James Ennis receives a screen from Gasol at the top of the arc. Ennis drives to the hoop with Jusuf Nurkic following him and leaving Gasol open on the perimeter. Ennis gives a shot fake, freezing Nurkic and Pat Connaughton, and then kicks it back out to Gasol. CJ McCollum recognizes the pass is going to Gasol but doesn’t fully go for the steal, leaving his man, Dillion Brooks, open. Nurkic gets caught in no-man’s land due to the Gasol shot fake, Brooks as an entire cutting lane, and Gasol makes the pin-point accurate pass for the easy layup. Memphis simply exploited the poor defensive rotations with smart, high-IQ basketball.

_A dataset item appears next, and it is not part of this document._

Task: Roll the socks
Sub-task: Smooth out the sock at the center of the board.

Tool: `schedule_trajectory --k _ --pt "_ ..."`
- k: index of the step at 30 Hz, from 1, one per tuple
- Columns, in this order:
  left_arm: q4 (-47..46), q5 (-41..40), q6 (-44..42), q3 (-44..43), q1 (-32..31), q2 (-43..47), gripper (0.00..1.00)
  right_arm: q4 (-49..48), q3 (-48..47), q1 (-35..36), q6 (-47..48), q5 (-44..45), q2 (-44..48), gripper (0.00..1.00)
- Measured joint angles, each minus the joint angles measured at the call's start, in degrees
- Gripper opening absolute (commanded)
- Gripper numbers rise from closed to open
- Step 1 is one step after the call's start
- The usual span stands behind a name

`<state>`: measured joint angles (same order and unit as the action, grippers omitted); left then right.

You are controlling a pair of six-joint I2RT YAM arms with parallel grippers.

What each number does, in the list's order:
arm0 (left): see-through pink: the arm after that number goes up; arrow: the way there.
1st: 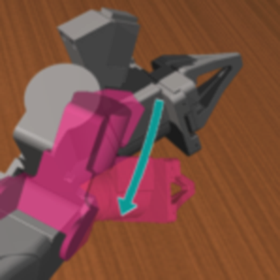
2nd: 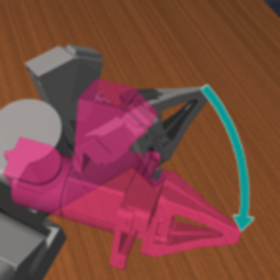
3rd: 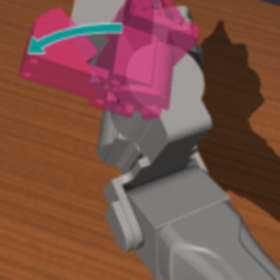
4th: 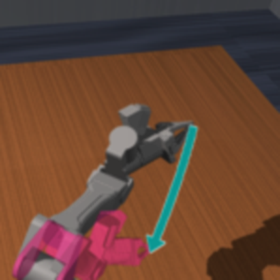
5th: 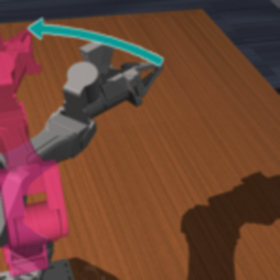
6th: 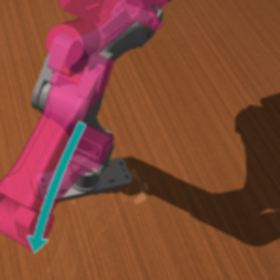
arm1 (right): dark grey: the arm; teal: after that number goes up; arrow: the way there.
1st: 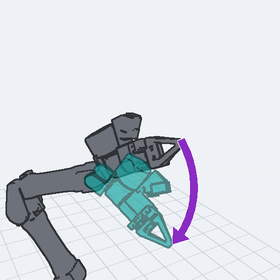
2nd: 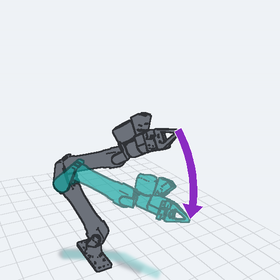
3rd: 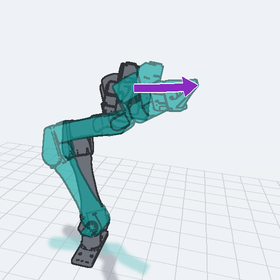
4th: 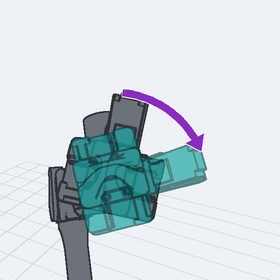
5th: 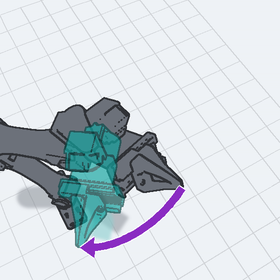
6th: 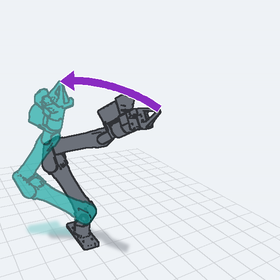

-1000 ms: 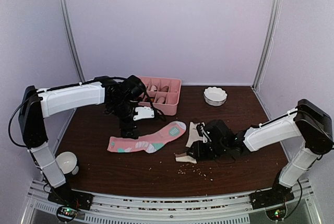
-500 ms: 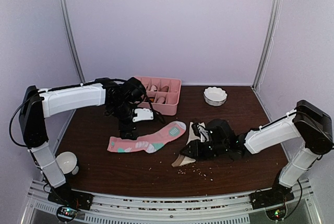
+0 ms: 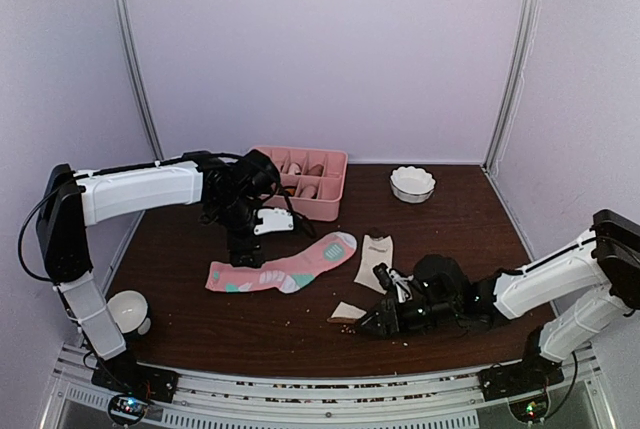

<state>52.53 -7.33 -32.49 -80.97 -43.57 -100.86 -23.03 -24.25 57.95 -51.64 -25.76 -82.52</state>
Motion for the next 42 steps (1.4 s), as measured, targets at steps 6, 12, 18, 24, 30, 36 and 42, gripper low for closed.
schedule_trajectory --k 6,12,18,24,30,36,42 --pt "-0.1 0.0 0.0 0.0 0.0 0.0 0.98 2.7 0.4 0.8 1.2 0.0 2.1 0.42" --pt "-0.1 0.3 0.0 0.0 -0.1 0.0 0.98 13.9 -4.7 0.1 4.9 4.5 6.9 0.19" --pt "-0.1 0.3 0.0 0.0 -0.2 0.0 0.98 21.3 -16.5 -1.0 7.6 13.8 4.6 0.00" --pt "-0.2 0.1 0.0 0.1 -0.2 0.0 0.98 23.9 -19.3 2.1 8.0 19.0 -6.2 0.00" --pt "-0.2 -0.2 0.0 1.5 -0.2 0.2 0.98 23.0 -15.7 7.3 6.0 19.5 -10.1 0.00" --pt "-0.2 -0.4 0.0 1.9 -0.2 0.2 0.98 21.7 -15.1 9.3 4.9 21.4 -10.4 0.00" --pt "-0.2 -0.4 -0.3 1.9 -0.2 0.2 0.98 27.8 -15.2 9.2 6.7 24.3 -7.6 0.15"
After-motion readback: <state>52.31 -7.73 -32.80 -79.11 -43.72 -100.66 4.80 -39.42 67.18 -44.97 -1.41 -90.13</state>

Justise Winslow pick and roll maestro?

If Winslow is going to execute the pick and roll like he did against the Phoenix Suns, then Heat fans should be excited. Like many players this season, Winslow had his best and most complete game of the season. He scored 14 points on 58.9 TS%, grabbed six rebounds, dished out five assists, and euro-stepped the hapless Marquese Chriss out the Phoenix metropolitan area.With less than four minutes left and only down by eight, a combination of crafty offense and lackadaisical defense results in the Heat going up 10.

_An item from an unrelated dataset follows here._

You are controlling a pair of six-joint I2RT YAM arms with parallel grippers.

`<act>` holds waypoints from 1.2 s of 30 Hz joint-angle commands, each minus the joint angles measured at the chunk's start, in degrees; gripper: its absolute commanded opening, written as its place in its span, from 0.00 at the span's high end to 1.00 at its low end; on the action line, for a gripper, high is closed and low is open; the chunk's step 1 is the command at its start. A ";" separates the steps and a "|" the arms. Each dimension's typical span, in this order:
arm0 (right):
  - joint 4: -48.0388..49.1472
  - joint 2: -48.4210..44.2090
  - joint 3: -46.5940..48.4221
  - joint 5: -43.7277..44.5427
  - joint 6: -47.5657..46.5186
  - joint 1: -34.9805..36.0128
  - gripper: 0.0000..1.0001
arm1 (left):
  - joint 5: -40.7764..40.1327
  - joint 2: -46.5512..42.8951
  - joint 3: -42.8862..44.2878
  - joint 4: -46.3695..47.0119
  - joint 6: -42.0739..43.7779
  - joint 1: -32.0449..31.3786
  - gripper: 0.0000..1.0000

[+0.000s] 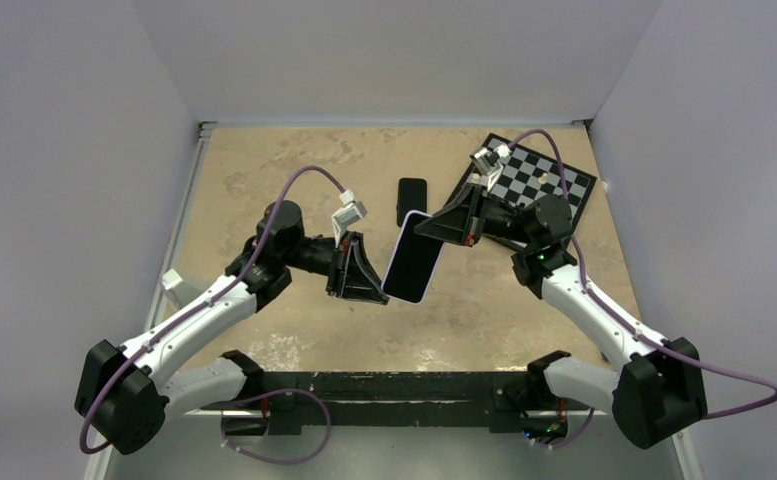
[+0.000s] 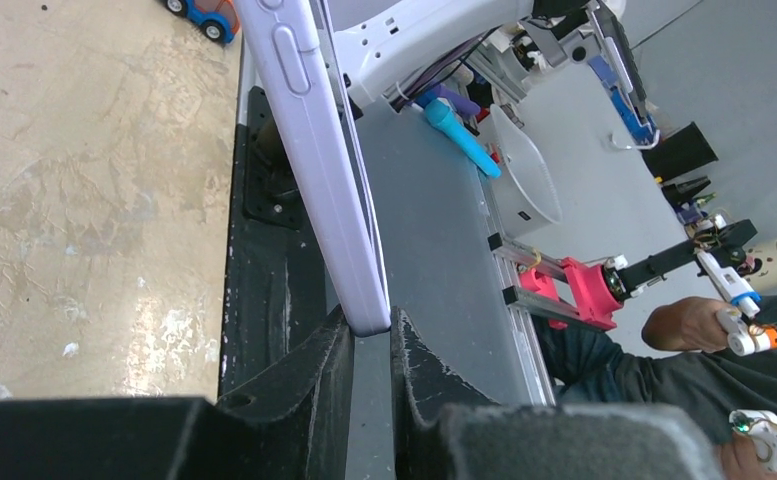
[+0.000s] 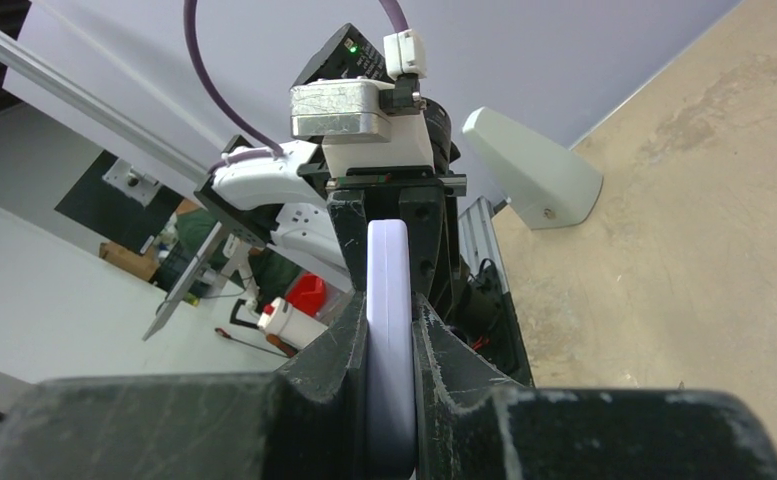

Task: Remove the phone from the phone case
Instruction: Remove the phone case from the phone.

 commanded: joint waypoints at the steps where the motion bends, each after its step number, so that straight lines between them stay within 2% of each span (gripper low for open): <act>1: -0.08 -0.19 2.86 0.25 -1.28 1.39 1.00 | -4.33 -0.87 3.69 2.88 2.20 0.05 0.80; 3: 0.43 0.25 2.72 0.06 -1.01 1.45 1.00 | -3.36 -0.45 3.61 5.49 0.83 0.04 0.84; 5: 1.96 0.94 2.26 -0.44 0.10 1.47 1.00 | -2.12 -0.44 2.52 11.56 -1.57 0.03 0.92; 7: 6.09 2.12 1.59 -1.18 3.24 1.47 1.00 | -1.87 -0.69 1.40 17.03 -3.58 0.06 0.94; 8: 9.18 2.65 0.91 -1.63 5.58 1.47 1.00 | -2.34 -0.80 1.29 17.78 -3.58 0.04 0.95; 10: 16.10 3.23 -0.42 -2.18 10.73 1.40 1.00 | -5.14 -0.55 2.01 13.57 -0.48 0.63 0.96; 11: 18.12 3.12 -0.92 -2.06 12.01 1.42 1.00 | -6.98 -0.26 2.62 8.33 1.18 1.05 0.94; 13: 14.62 1.85 -0.80 -1.54 10.66 1.40 1.00 | -9.14 0.36 3.36 3.50 2.80 1.61 0.82; 14: 9.95 0.86 -0.27 -0.66 7.98 1.33 1.00 | -9.54 0.41 3.46 1.73 3.16 1.66 0.71; 16: -1.78 -0.99 2.15 1.03 -0.55 1.34 1.00 | -10.12 -0.52 3.48 -0.47 3.63 1.62 0.59; 18: -7.89 -1.71 3.84 2.29 -4.48 1.31 1.00 | -10.17 -1.84 3.00 -0.61 3.35 1.61 0.54; 20: -8.23 -1.61 4.21 2.45 -4.76 1.32 1.00 | -10.00 -2.87 2.81 -0.51 2.95 1.62 0.55; 22: -8.12 -1.03 4.33 2.52 -4.71 1.34 1.00 | -9.05 -3.19 2.90 0.32 2.32 1.69 0.67; 24: -7.35 -0.72 4.35 2.50 -4.11 1.35 1.00 | -8.69 -3.20 3.00 0.03 2.42 1.67 0.71; 25: -7.03 -0.43 4.29 2.66 -3.88 1.30 1.00 | -8.50 -3.22 3.00 -0.34 2.65 1.64 0.69; 29: -6.70 0.35 4.85 3.72 -3.45 1.12 1.00 | -5.76 -2.40 2.28 0.69 1.75 1.47 0.49; 31: -6.32 1.03 5.37 4.09 -3.07 0.95 1.00 | -5.58 -2.20 1.75 0.70 1.52 1.42 0.45; 34: -5.46 2.30 5.83 4.18 -2.41 0.66 1.00 | -5.14 -1.75 1.26 0.62 1.37 1.28 0.44; 36: -5.12 2.94 6.31 4.04 -2.29 0.50 1.00 | -4.67 -1.37 1.10 1.32 0.84 1.24 0.55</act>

Winslow receives two ball screens from James Johnson and Hassan Whiteside, respectively. Devin Booker does a decent job getting over the screens but gets caught on Winslow’s right hip. Chriss shows fake effort as he barely does anything to stop Whiteside from slithering into the restricted area. Alex Len steps up to defend Winslow, but that’s exactly what Justise wants. He flips up the pass over Len and Whiteside slams it home. Keep an eye out for more Winslow pick and rolls.

BONUS CLIP: Robert Covington’s four-point plays.

That’s right, plays, as in multiple. You’re normally not going to see more than five clips in these articles, but what happened in the 76ers-Kings games last week was too interesting to simply gloss over. On back to back Sixer possessions, Robert Covington had four-point plays — in the same exact spot and against the same player, Skal Labissiere.

The more you watch Philadelphia, the more you fall in love with Covington. He’s 10th in the NBA in three-point attempts, converting a whopping 48.9%. That’s volume and efficiency at it’s finest. Covington may be the best three-and-d player in the league; he’s a perfect complimentary player to Ben Simmons and Joel Embiid.

His high, quick release makes it difficult for players to defends. On the first four-point play, Covington sells the contact to draw the foul. Not a smart play by Labissiere. The second one is the more impressive. Same spot, same players, similar play. Covington fronts Labissiere with Skal’s left hand extended out horizontally. Covington recognizes this and uses his quick release to his advantage to draw contact. This is rare, beautiful stuff right here.

Note: Statistics were collected on November 11 and may have slightly changed since the publishing of this article.